5. How are assessments used to improve teachers’ awareness of their instructional 
impact? 

Instructional sensitivity is the degree to which students’ performances on a test reflect the 
quality of the instruction specifically provided to promote students’ mastery of what is being 
assessed (Popham, 2007). Assessment data can provide teachers with information about 
their instructional impact because they know what they have taught their students and they 
can see the effects of their instruction based on assessment results (assuming the 
assessments have been tested for instructional sensitivity). 

6. How can data help teachers set learning targets? 

Instructional^ sensitive assessments can provide teachers with information regarding their 
pedagogy and what standards they are successfully teaching. Items that their students miss 
can indicate either a weakness in instruction or a missing piece of instruction (assuming the 
assessment is instructional^ sensitive), and learning targets can be based on an analysis 
of these data. If a test has been made instructionally sensitive, and teachers still are unable 
to get many students to master a given learning target, it is possible that the teacher has 
chosen an inappropriate learning target. 

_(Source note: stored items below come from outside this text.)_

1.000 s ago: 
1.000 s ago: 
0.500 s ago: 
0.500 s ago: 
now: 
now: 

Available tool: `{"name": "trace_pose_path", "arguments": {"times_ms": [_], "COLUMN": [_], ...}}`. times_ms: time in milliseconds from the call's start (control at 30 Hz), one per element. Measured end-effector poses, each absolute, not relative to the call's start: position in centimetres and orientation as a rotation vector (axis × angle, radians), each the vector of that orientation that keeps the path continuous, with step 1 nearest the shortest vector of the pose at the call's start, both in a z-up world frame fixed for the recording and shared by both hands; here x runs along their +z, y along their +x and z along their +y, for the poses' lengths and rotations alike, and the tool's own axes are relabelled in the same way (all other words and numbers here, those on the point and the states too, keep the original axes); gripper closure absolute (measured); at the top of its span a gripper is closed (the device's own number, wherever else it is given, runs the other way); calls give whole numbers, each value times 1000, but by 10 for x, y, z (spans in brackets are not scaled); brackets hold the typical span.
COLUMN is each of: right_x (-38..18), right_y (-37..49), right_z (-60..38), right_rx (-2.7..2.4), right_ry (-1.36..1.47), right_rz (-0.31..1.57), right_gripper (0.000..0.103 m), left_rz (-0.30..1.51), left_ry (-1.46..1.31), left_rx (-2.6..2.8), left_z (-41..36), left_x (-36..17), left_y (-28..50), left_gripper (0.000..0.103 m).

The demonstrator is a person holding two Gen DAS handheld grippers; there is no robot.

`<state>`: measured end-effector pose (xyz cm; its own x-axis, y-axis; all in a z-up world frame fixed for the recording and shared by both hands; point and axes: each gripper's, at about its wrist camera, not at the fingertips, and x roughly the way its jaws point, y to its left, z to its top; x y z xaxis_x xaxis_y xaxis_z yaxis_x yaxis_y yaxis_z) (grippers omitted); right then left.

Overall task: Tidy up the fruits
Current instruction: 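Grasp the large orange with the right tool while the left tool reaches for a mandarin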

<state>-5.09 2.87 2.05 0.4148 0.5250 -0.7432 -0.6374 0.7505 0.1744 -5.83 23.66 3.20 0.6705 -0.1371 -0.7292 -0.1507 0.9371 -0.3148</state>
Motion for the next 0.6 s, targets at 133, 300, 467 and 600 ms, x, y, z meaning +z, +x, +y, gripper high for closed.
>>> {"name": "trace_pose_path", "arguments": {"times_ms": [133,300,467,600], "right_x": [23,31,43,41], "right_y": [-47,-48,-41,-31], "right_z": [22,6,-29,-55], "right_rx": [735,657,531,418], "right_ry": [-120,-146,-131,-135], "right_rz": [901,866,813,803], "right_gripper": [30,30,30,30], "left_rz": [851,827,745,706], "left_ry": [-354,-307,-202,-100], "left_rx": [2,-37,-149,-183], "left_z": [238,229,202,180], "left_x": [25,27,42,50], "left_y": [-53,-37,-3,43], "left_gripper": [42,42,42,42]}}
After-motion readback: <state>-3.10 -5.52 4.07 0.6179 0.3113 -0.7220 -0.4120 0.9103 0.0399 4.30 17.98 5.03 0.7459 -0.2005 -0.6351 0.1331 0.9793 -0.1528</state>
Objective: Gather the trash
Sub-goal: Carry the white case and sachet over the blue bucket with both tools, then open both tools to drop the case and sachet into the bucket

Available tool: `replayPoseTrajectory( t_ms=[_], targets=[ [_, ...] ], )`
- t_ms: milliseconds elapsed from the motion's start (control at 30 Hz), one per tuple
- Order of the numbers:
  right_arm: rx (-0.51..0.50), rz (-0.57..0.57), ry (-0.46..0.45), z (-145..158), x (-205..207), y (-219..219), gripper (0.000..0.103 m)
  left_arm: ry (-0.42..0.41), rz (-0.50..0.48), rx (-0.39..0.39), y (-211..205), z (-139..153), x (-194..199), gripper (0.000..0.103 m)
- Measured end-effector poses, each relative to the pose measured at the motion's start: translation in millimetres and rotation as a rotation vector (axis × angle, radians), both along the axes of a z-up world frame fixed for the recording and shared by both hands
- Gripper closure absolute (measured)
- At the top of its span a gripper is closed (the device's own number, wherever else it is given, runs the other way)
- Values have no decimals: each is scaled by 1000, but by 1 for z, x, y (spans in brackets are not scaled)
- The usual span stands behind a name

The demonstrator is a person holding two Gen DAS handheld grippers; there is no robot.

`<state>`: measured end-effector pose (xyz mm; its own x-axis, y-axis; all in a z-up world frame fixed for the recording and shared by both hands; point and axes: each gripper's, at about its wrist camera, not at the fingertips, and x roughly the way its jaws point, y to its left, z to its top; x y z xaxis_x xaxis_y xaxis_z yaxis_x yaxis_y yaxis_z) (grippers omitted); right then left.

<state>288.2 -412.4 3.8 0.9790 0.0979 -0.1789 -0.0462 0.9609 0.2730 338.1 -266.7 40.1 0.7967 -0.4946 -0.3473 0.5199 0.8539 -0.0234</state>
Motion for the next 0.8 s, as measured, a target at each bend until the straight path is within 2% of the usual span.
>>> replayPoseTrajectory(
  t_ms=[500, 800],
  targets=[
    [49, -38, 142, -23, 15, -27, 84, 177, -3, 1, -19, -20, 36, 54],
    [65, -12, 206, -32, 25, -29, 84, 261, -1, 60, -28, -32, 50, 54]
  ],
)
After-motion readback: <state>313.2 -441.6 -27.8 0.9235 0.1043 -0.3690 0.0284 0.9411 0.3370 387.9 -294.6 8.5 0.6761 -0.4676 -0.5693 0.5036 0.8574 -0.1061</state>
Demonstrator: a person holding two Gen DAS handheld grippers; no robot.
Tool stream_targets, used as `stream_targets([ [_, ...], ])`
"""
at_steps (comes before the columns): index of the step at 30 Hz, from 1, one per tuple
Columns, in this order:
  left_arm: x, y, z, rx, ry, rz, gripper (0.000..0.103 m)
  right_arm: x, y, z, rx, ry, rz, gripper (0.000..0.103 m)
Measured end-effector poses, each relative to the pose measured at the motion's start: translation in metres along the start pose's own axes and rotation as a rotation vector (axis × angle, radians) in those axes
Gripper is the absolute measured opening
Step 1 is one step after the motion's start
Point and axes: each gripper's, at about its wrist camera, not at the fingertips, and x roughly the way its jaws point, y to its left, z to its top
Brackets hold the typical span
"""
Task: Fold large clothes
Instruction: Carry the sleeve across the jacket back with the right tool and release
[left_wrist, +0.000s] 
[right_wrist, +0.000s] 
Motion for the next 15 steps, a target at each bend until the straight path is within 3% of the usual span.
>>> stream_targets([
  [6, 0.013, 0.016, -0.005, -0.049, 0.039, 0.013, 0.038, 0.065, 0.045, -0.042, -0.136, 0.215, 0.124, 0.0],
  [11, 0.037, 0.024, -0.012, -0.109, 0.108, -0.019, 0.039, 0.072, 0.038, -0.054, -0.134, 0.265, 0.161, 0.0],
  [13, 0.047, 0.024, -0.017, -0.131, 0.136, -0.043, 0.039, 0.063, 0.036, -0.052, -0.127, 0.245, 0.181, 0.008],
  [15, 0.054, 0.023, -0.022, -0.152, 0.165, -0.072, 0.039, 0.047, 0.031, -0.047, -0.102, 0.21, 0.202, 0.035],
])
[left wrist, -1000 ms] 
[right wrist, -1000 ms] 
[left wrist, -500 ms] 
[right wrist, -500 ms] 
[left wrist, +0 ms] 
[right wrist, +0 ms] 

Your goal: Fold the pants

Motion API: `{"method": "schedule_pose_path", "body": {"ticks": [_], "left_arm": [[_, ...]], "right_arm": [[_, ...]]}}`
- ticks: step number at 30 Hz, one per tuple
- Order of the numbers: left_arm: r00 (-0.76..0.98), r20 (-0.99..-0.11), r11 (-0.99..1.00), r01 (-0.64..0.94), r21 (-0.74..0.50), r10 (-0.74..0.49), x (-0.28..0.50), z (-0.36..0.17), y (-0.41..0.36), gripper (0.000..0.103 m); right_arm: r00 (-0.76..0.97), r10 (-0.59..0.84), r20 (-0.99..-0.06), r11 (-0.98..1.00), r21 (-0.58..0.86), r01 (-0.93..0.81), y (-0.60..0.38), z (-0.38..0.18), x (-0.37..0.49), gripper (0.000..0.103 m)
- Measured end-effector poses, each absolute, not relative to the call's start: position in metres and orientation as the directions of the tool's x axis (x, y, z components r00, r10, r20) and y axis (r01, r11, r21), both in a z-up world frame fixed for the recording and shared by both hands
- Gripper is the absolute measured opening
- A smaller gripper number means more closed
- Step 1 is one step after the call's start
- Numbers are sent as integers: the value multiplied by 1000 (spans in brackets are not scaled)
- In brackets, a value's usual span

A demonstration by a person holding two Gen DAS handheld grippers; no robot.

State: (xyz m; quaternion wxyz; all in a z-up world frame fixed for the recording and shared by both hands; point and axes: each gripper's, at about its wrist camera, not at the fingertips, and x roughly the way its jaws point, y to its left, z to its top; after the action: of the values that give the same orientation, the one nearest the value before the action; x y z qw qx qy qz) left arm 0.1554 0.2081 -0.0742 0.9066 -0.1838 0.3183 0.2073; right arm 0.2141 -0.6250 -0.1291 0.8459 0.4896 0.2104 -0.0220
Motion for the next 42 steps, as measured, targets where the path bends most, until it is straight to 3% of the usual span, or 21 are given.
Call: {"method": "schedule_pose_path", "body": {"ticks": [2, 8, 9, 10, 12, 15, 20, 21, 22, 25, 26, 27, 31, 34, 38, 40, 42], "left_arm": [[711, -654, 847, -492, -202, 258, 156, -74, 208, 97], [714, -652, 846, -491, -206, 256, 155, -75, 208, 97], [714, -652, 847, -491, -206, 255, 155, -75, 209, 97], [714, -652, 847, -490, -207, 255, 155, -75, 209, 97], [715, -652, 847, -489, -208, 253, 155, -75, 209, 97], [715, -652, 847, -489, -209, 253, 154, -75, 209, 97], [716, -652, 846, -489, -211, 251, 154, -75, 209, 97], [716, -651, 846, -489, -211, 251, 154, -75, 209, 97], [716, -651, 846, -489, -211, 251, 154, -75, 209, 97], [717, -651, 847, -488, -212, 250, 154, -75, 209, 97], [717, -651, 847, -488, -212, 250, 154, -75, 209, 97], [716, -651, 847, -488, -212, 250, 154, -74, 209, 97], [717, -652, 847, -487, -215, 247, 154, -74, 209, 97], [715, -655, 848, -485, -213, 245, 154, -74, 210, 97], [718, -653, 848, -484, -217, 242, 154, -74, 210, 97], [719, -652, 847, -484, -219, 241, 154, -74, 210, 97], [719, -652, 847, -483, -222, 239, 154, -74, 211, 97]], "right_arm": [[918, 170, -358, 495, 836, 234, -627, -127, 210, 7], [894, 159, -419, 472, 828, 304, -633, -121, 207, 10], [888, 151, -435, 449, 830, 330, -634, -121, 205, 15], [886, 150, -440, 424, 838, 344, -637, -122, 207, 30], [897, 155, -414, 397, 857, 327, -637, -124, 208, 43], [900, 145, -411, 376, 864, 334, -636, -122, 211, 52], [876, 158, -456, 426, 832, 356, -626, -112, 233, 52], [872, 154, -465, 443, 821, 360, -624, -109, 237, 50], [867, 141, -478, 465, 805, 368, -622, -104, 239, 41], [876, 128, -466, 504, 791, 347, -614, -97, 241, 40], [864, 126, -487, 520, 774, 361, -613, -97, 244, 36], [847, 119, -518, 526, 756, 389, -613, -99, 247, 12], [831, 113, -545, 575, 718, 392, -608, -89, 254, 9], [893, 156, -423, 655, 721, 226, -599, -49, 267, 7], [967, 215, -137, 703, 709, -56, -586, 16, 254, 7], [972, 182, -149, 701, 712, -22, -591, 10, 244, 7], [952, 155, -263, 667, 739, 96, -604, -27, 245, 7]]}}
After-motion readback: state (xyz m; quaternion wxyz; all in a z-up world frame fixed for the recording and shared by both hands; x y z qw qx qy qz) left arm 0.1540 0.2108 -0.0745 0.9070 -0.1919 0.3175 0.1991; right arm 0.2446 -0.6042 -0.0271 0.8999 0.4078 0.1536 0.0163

7. How can we discuss assessments with students and/or parents? 

The National Assessment Governing Board (https://www.nagb.org/) intends to provide 
assessment- related resources and information for parents and students to use in discussing 
assessment in students’ families. The project intended to supply these assessment-literacy 
resources is just getting underway; hence, the resources will not be available in the 
immediate future. 

8. How can generalized norm-referenced student test scores be integrated in teacher 
evaluation systems? How can other data sources be included with high validity in 
teacher evaluation? 

When using assessment scores in teacher evaluation systems, it is crucial to ensure that 
the assessments used are instructionally sensitive and that validity evidence supports the 
claims made. The book Evaluating America’s Teachers: Mission Possible? discusses 
important considerations related to validity in teacher evaluation. Assessments are 
sometimes used to evaluate teachers when the validity of the assessment has not been 
established. Not all assessments are valid for evaluating teachers and schools. To use 
assessments in teacher or school evaluation, the assessments should be tested for validity 
for an evaluative purpose. This typically translates into the need for instructional sensitivity 
evidence. 

9. Should tests be sensitive or insensitive to instruction when used for accountability 
purposes? 

Tests should be sensitive to instruction because when tests are sensitive to instruction, the 
difference between well taught and poorly taught students can be revealed and understood. 
Tests that are insensitive to instruction will mask, not illuminate the caliber of instruction.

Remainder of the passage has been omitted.